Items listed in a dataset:
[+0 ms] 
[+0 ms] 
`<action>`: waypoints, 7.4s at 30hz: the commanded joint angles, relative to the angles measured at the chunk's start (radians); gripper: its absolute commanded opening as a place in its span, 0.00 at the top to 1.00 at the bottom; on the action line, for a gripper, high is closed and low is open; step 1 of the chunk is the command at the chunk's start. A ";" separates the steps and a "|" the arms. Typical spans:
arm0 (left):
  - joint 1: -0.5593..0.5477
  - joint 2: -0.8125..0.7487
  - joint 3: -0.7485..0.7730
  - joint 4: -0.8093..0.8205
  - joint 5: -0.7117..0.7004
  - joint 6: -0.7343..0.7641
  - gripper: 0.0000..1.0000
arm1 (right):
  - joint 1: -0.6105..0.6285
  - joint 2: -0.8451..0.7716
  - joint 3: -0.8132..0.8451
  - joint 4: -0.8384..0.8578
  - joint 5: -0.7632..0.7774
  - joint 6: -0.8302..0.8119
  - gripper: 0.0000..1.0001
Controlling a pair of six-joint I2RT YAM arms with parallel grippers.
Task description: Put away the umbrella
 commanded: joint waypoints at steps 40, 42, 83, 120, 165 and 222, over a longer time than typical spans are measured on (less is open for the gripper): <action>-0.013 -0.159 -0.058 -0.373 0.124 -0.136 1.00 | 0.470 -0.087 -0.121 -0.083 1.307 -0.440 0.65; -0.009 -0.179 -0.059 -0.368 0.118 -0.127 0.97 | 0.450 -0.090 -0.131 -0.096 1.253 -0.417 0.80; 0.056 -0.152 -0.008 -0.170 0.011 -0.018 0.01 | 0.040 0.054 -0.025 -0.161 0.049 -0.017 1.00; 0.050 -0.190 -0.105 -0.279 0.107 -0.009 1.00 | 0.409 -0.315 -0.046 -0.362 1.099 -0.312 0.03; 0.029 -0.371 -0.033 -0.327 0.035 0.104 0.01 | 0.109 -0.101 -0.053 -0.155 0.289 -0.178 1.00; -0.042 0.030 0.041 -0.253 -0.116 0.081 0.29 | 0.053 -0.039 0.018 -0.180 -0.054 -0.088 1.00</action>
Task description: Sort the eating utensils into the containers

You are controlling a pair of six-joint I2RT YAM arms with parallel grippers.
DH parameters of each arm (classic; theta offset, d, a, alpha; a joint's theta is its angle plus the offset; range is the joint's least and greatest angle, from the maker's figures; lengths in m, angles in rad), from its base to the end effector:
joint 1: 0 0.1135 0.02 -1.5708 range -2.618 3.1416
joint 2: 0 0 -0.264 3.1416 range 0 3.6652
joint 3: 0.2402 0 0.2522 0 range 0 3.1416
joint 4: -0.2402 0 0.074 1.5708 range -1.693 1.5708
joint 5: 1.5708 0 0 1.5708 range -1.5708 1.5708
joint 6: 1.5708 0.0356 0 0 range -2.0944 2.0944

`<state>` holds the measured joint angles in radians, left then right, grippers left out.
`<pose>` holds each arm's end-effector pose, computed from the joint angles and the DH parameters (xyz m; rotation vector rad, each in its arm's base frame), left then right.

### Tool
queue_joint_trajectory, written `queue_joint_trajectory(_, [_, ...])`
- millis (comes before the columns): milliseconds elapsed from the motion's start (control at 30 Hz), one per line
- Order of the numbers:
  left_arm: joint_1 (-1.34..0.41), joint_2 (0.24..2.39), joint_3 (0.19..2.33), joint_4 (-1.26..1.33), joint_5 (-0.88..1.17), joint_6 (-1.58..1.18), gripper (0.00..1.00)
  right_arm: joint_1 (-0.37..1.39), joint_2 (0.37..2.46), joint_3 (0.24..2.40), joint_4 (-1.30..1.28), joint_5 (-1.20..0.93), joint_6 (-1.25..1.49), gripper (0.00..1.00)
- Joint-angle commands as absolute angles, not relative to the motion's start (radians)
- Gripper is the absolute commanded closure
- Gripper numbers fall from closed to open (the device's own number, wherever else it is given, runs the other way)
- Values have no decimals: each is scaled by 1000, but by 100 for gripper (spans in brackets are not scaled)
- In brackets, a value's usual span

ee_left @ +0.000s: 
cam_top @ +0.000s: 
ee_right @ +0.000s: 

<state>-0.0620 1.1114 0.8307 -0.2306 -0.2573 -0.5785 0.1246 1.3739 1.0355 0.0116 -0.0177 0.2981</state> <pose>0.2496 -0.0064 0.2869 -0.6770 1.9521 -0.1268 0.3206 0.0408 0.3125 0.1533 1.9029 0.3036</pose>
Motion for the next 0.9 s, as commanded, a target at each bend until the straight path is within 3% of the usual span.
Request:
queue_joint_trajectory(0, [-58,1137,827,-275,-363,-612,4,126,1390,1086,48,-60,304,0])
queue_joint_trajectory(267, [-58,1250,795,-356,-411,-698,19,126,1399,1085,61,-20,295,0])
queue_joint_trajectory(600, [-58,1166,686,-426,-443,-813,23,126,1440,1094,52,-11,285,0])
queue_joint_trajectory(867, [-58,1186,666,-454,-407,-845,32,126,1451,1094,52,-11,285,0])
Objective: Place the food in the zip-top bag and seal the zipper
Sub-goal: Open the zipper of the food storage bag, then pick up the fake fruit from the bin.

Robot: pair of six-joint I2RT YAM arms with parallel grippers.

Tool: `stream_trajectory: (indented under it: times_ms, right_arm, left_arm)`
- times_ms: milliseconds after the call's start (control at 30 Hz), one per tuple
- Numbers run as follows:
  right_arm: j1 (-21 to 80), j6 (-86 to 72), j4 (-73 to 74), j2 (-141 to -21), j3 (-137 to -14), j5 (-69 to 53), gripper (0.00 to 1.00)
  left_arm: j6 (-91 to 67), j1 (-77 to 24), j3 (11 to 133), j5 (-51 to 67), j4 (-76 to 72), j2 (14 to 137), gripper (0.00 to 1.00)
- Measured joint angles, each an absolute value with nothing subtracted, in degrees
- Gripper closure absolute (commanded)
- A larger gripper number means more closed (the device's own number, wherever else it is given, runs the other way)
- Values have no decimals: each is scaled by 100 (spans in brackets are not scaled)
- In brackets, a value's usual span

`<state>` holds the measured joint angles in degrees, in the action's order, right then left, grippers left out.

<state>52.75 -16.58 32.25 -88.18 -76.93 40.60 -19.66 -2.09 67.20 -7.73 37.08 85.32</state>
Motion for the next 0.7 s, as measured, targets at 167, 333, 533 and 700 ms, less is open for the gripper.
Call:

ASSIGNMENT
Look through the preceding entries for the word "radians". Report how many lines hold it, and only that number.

SOLUTION TO THE PROBLEM
3